Q: what about multiple audiences? make sure what the core is, and show it. “uber-prioritization”?!

social media for co’s

he’s doing some crazy livestreaming & off-site interaction. chat room? donde esta?

lots of asking questions & hand-raising. he’s gonna go practical.

web person “all his life” — I kinda know that feeling.

slide with silly amounts of bullet points. different methods of corporate use of the web. oh, and he’s going to read through all the points, describing each one. ::sigh::

we are still getting into the basics, I think. I’m thinking that the project mgmt stuff needs to inform this, things we might want to do. advertising is the one I’m looking at.

what is social media? def w/out describing specific tools. yep, conversations. and communities. nothing here is entirely new, just moved to the web. (user groups, etc.) and easy to use.

here’s the thing. cluetrain, et al is old hat to me, eye rolling and all that. but it hasn’t even touched the rest of the org.

blogs as trusted sources

oh, the meta. “somebody is liveblogging this now.” hi.

TRUST. I’ve seen a version of that graph.
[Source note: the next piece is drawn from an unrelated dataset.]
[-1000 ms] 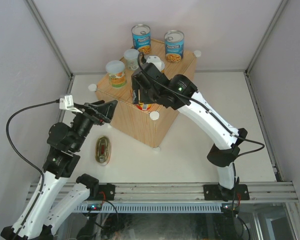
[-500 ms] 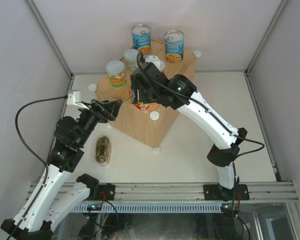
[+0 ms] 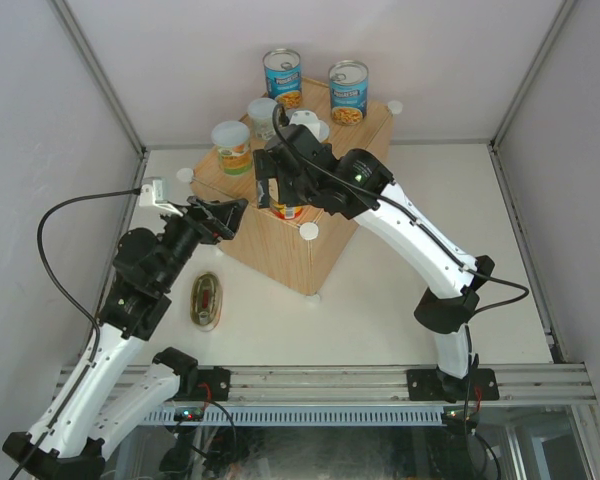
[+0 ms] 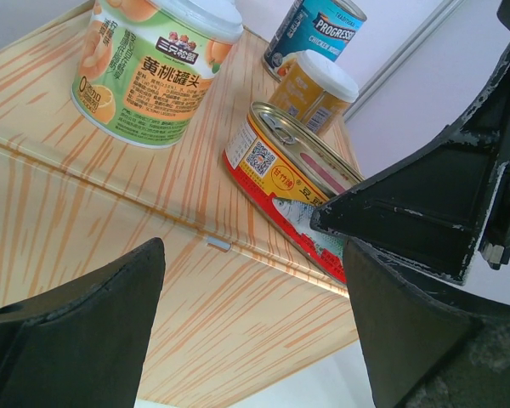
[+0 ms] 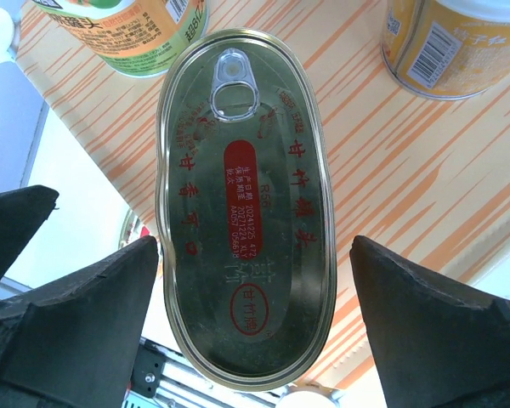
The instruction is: Place and organize the canned foods onto the counter
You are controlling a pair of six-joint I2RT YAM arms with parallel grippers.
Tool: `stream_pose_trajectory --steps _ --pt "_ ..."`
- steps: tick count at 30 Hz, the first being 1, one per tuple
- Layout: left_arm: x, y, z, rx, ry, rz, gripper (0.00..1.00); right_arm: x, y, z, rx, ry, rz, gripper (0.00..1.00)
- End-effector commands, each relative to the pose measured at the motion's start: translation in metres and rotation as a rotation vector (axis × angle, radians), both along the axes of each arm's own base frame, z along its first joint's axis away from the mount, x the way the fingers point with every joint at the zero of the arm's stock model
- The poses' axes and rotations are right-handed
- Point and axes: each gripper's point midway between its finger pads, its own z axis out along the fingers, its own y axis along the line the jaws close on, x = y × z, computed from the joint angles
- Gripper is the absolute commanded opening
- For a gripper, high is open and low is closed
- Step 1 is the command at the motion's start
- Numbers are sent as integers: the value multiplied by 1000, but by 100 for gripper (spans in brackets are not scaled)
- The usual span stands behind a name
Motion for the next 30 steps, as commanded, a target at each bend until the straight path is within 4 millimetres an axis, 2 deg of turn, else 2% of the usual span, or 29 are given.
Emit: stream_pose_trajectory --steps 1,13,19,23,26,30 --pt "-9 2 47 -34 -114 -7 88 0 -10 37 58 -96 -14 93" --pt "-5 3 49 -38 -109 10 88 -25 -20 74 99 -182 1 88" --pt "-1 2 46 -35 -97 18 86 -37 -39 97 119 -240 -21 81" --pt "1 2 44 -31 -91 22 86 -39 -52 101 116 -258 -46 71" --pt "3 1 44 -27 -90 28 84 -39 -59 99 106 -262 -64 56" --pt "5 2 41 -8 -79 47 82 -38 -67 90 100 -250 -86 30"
People trust people they know.

there’s a fancy-pants graphic. ladder of participation. a finer breakdown of the 90-10-1 ratio.

online & offline blurring. everything happens online, eventually. embraces vs. freakout.
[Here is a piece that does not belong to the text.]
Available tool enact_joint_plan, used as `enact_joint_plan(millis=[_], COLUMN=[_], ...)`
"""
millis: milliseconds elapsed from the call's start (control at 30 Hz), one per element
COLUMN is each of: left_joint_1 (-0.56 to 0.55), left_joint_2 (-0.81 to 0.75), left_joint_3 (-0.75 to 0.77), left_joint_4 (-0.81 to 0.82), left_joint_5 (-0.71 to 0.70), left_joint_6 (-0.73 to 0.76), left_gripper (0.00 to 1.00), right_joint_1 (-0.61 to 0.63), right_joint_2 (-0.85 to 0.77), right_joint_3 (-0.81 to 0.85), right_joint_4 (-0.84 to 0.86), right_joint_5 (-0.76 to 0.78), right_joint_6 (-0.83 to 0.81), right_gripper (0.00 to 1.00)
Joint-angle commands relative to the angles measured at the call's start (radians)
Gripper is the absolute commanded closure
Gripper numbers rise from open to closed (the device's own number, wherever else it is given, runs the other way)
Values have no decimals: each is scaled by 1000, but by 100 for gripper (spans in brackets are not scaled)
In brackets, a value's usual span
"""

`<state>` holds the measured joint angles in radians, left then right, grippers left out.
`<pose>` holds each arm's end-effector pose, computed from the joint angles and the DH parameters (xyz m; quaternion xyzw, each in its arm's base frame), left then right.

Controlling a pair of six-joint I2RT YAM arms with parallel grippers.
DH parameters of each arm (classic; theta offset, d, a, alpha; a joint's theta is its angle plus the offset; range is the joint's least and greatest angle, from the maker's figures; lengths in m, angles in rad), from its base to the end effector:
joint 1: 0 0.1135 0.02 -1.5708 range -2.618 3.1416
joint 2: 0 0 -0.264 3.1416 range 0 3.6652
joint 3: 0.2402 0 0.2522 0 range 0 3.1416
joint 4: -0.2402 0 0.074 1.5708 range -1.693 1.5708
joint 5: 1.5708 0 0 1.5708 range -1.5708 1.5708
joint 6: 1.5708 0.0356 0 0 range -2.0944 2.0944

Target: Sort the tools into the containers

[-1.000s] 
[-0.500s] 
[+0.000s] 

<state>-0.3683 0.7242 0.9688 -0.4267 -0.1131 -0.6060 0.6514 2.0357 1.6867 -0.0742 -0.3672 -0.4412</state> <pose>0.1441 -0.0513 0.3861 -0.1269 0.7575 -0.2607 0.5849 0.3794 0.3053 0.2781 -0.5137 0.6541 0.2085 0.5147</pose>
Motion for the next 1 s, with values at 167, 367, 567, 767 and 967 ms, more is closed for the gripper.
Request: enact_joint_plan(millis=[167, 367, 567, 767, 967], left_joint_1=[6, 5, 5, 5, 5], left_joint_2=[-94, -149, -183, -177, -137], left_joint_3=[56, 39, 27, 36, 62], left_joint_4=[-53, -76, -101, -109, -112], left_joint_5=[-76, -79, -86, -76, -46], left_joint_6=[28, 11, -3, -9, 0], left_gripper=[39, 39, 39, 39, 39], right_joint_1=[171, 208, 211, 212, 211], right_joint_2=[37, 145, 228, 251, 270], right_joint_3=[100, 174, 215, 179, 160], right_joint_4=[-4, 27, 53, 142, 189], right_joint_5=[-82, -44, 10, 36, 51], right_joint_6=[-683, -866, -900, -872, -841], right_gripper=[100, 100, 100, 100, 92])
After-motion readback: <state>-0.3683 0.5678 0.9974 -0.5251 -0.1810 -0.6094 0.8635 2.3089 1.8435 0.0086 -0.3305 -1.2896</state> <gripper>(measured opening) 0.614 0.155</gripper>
bloggers as the new media. yes, well…with caveats a plenty, as far as I’m concerned. treating the bloggers all sweet at some event.
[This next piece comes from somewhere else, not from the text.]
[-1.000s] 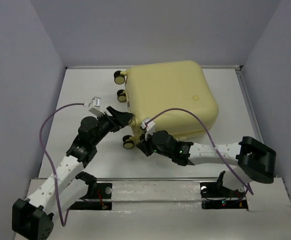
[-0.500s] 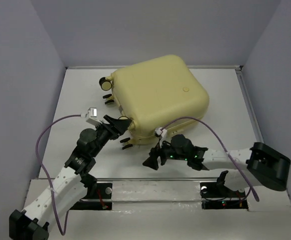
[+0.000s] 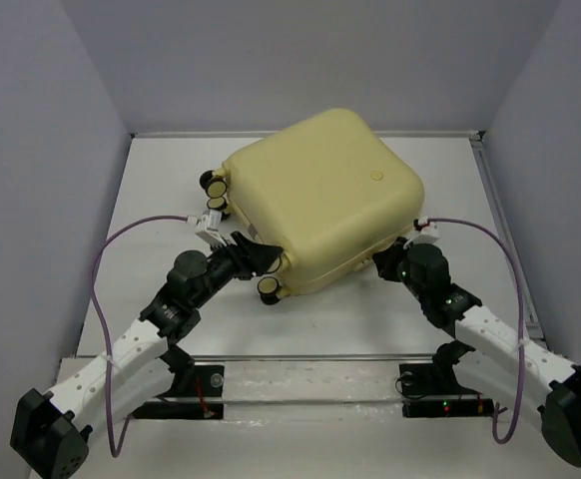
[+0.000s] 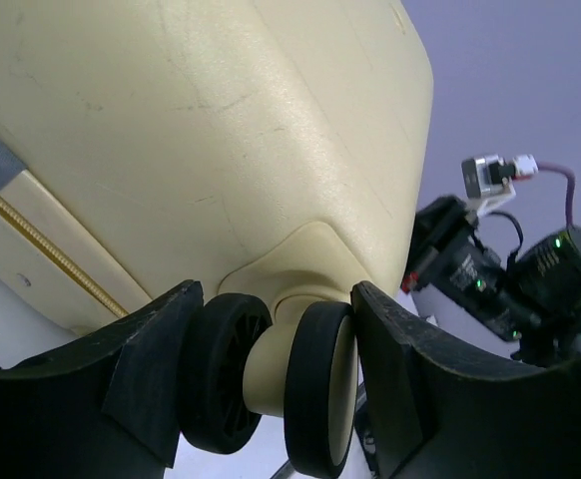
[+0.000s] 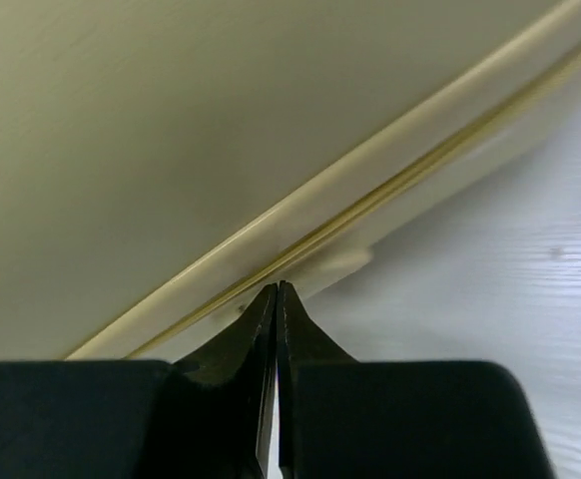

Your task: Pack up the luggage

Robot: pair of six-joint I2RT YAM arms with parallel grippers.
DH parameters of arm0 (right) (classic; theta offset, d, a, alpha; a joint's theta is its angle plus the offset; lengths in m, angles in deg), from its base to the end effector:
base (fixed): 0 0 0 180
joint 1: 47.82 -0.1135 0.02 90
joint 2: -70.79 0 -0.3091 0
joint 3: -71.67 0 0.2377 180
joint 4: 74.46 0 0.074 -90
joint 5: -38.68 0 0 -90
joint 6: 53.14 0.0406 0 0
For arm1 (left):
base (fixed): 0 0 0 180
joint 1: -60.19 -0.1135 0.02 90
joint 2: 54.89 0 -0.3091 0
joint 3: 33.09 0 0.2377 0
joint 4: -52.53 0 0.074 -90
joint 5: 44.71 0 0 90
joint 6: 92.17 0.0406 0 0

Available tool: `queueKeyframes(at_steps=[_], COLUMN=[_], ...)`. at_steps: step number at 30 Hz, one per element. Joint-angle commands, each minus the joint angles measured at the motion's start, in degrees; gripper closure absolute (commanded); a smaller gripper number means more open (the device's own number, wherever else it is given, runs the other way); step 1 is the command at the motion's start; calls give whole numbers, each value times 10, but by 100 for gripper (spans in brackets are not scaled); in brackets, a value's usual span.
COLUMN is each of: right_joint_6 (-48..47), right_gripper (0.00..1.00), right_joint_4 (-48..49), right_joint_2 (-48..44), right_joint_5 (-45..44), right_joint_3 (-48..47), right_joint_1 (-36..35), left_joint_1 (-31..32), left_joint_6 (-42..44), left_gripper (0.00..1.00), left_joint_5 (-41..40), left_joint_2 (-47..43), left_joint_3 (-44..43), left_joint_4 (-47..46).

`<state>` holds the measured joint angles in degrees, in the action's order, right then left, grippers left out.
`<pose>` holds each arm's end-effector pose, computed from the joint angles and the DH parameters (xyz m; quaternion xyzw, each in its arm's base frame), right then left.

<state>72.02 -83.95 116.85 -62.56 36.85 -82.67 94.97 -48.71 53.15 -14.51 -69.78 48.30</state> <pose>0.1236 0.0764 0.2495 0.0579 0.8187 0.2585 0.5095 0.1085 -0.0821 0.2995 -0.0235 0.7034 -0.4984 0.5062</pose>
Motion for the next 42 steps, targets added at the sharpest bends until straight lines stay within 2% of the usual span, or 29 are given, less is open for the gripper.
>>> queueKeyframes(at_steps=[1, 3, 4, 6, 7, 9, 13, 14, 16, 17, 19, 22, 23, 24, 27, 28, 32, 36, 42], right_joint_6=[-29, -79, -92, -135, -145, -161, -187, -192, -194, -191, -171, -135, -128, -128, -142, -147, -160, -161, -168], right_gripper=[93, 93, 92, 91, 90, 90, 74, 58, 49, 49, 58, 64, 69, 69, 60, 52, 44, 44, 44], right_joint_4=[6, 78, 96, 108, 107, 109, 49, 26, 11, 10, 25, 80, 115, 127, 175, 190, 259, 304, 370], right_joint_2=[49, 104, 161, 219, 244, 284, 273, 258, 196, 172, 105, 67, 62, 65, 89, 95, 129, 169, 237], right_joint_5=[-27, 68, 141, 190, 210, 221, 223, 218, 230, 265, 334, 379, 393, 394, 388, 381, 329, 262, 273], right_joint_3=[-63, -103, -126, -182, -236, -286, -318, -301, -267, -216, -160, -60, -42, -29, -3, 0, 9, 7, 2], right_joint_1=[91, 127, 127, 127, 127, 132, 132, 132, 132, 132, 132, 108, 98, 89, 75, 75, 75, 75, 75], left_joint_1=[50, 92, 106, 136, 142, 158, 175, 175, 175, 175, 175, 174, 174, 174, 174, 174, 174, 174, 174], left_joint_6=[86, 101, 103, 107, 109, 110, 116, 119, 124, 125, 128, 119, 115, 109, 81, 68, 41, 21, 5], left_gripper=[94, 94, 94, 94, 94, 94, 94, 94, 94, 94, 94, 94, 94, 94, 94, 94, 94, 94, 94], left_joint_5=[-6, -16, -14, -10, -6, 16, 39, 46, 51, 54, 57, 49, 45, 44, 49, 50, 47, 52, 68], left_joint_2=[29, 55, 66, 106, 122, 165, 225, 235, 264, 272, 296, 318, 326, 329, 339, 340, 336, 332, 334], left_joint_3=[-32, -42, -46, -54, -60, -85, -135, -154, -183, -194, -220, -242, -251, -255, -257, -255, -242, -236, -227], left_joint_4=[-5, -21, -30, -50, -67, -90, -117, -122, -127, -127, -128, -129, -129, -130, -147, -150, -164, -176, -196])
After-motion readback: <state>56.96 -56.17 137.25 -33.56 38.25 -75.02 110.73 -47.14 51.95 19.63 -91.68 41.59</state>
web marketing has spread all over the internet. our interesting experience with financial forums & blogs re: accelerator checking. decision not made on the corporate site, but just going at the end to get specs, buy, or whatever. look at what other people say. (I do that all the time)

“Edgeworks” by Brian Oberkirch

traditional messaging through marketing, controlled, being overtaken by conversations at the edges. not THAT much different from the marketing effect of customer service.

(pause to look at crazy MSFT/Yahoo story)

asynchronous going closer to real time. okay, now he’s going all buzzwordy.

letting go (of the message) to gain more. the challenge of control issues. the “not while I’m here” person. what is the way for me to put this in a way that makes sense in our environment. remembering that I’m out here on this weird webbish edge.

connection point: I want us to go out and talk to members in order to understand what of of this would actually make sense to our membership…or potential members.

@hitachi, created “data storage” industry wiki, linking to competitors even. to become the first source that customers go to…and building trust, which rebounds to the actual business.

scoble & microsoft stuff. letting people say that the company sucks, things are broken, etc.

what are people already doing: forums seem to be a biggish thing. internal meetings of what to do! yeah. internal blogs. (which leads me back around to the intranet.)

not getting into understanding the tools, because there’s lots of other sources.

listen & monitor. maybe this is where I need to be right now.

internal experimentation. typically first thing is a corporate blog. “gently” align with the corp.

organic spaces already emerging. (as we discovered)

Q: re ROI. (this came up on open source cu blog recently) flippant: what’s the ROI of a billboard? of a conversation at a coffee shop? two people just talking? when you can measure that, then you can measure social media roi. more seriously: actually it can be measured. opportunity costs. what would it cost to get the same media attention in advertising vs. attention to blogging. costs of blogging relatively low: mostly time. yep.

evangelist, educator & cheerleading. “yay, good for you!” but make sure somebody’s following. (I should go talk to MZ.)

community mgr. everybody is, but somebody gets paid for it.

organic blogger. hi. but then again, I don’t talk about work. how do you connect the organic & the corporate. the balance of credibility.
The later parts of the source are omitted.